_Exercise directions_
Beginning at the top of the material, repeat each line exactly, and stop once the line with "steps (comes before" has been written.

_Extracted data_
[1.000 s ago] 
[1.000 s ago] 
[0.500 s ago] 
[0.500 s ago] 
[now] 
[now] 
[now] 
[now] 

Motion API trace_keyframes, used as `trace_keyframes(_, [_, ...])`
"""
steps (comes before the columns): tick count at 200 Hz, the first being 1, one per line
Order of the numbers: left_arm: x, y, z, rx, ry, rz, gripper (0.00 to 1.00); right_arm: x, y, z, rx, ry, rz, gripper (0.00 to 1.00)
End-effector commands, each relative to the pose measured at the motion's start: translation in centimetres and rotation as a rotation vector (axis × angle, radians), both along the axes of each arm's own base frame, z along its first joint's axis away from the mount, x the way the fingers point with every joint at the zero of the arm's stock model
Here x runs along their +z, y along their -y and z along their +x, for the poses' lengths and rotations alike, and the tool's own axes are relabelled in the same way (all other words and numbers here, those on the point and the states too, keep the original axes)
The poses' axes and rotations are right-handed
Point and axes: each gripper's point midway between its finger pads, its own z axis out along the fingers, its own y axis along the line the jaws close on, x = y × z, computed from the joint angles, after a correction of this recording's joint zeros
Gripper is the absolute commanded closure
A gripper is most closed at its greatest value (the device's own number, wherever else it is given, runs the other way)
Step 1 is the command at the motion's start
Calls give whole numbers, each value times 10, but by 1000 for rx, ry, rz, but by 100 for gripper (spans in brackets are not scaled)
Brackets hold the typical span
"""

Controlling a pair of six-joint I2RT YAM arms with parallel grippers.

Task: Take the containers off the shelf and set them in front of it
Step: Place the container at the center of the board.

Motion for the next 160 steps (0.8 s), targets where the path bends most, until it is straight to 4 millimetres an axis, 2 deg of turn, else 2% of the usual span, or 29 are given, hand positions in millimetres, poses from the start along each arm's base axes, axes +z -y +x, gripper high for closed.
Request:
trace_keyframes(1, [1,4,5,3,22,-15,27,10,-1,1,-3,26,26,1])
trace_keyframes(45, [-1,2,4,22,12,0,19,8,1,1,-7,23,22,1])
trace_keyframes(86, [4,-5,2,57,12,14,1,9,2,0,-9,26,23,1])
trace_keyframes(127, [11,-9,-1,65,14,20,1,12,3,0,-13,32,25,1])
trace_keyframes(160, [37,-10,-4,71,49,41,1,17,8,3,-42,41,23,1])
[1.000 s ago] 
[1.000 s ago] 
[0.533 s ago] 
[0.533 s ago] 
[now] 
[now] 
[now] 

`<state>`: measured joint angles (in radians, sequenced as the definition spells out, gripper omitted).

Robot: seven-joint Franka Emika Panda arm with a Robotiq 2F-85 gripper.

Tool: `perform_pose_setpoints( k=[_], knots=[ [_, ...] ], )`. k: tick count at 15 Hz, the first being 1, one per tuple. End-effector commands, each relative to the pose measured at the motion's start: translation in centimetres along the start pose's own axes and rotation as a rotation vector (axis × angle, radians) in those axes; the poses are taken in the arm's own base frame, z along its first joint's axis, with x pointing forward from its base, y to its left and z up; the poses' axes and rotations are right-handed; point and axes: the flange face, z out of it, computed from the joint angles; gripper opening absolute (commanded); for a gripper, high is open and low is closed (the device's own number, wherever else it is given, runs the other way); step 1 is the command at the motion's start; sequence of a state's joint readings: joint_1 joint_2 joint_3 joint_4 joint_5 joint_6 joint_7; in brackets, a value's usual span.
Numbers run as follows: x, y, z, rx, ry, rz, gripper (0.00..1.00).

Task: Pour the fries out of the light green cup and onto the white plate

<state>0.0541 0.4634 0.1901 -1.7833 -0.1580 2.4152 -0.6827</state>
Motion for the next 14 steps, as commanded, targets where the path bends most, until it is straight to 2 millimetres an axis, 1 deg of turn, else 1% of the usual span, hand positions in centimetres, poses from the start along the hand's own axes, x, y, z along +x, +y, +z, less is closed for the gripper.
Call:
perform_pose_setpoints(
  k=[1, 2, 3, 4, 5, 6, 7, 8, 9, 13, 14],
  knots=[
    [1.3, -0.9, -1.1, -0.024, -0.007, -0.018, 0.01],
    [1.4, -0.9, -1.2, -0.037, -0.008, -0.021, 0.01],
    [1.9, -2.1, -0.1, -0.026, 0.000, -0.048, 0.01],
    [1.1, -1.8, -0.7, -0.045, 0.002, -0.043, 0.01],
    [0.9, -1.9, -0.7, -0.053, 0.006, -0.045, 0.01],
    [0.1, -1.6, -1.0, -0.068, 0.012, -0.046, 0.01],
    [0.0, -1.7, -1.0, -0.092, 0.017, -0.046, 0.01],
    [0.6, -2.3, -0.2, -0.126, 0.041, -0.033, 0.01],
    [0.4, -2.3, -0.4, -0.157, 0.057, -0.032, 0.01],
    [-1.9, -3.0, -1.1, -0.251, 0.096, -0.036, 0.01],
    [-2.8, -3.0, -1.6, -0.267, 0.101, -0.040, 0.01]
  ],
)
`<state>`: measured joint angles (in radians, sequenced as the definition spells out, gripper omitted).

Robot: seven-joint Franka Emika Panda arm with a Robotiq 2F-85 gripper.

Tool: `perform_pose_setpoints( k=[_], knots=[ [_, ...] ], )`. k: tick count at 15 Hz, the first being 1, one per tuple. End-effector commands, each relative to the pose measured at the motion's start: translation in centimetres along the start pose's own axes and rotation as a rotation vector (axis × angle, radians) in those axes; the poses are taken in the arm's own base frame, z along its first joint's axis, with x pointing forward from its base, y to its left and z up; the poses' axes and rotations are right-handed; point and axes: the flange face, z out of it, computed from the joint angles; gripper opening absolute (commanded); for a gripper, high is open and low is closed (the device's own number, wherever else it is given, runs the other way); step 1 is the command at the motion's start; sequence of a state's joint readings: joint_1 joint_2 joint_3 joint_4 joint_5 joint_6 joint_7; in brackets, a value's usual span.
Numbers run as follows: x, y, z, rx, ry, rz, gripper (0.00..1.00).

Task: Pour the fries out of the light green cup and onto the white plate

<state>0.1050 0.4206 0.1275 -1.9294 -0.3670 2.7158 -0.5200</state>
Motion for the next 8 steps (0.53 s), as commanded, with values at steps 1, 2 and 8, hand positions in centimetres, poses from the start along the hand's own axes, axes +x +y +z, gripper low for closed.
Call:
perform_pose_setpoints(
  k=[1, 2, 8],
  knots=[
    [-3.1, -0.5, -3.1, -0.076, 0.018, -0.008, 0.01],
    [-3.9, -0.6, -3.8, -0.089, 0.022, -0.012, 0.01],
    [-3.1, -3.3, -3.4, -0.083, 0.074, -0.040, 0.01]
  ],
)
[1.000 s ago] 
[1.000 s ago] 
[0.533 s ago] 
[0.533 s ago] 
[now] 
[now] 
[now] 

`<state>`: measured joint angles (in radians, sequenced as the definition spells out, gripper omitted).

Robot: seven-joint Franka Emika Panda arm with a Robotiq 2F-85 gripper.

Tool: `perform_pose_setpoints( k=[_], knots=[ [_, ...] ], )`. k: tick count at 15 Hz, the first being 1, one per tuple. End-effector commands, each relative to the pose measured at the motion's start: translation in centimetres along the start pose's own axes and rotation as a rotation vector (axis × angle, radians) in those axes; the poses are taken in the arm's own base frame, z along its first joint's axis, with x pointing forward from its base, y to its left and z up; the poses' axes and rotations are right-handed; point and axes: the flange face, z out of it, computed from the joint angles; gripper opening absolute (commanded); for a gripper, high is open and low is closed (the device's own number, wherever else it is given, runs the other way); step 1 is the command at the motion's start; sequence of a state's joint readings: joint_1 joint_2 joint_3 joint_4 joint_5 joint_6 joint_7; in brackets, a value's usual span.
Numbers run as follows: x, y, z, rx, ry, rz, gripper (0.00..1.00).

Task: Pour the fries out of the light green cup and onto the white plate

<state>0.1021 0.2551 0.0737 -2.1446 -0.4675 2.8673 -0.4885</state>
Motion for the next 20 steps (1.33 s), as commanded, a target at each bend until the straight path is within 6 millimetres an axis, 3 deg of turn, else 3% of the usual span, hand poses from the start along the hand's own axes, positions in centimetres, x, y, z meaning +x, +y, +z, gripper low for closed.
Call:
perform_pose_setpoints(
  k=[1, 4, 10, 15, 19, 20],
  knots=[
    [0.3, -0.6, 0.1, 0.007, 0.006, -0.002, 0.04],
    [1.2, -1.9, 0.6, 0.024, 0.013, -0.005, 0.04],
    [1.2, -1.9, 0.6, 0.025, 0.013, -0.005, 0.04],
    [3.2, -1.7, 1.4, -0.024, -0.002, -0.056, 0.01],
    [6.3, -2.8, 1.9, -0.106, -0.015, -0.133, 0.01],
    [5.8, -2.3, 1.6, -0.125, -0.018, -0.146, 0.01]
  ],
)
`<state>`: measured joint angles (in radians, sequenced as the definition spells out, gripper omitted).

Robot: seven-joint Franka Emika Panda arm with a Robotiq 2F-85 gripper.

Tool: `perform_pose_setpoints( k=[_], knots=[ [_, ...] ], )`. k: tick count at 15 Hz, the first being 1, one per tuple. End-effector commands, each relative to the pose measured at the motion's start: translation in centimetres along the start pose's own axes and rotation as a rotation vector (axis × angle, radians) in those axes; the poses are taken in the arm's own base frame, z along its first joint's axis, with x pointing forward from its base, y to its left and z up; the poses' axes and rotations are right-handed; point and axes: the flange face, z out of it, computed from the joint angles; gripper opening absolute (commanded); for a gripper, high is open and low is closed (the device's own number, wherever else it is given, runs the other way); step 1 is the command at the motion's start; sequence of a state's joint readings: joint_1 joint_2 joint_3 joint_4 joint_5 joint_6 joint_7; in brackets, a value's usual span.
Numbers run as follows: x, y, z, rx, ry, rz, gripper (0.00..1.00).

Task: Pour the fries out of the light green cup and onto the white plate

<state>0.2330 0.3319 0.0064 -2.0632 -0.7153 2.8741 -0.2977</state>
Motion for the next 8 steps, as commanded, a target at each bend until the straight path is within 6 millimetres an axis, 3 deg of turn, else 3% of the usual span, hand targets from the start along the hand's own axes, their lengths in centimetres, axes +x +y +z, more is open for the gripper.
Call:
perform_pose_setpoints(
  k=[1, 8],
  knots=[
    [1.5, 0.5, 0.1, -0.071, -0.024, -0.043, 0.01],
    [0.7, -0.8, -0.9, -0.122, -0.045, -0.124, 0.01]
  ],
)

_The answer_
[1.000 s ago] 
[1.000 s ago] 
[0.500 s ago] 
[0.500 s ago] 
[now] 
[now] 
[now] 
[now] 

Motion API trace_keyframes, used as `trace_keyframes(_, [_, ...])`
"""
steps (comes before the columns): tick count at 200 Hz, the first being 1, one per line

The response above is complete.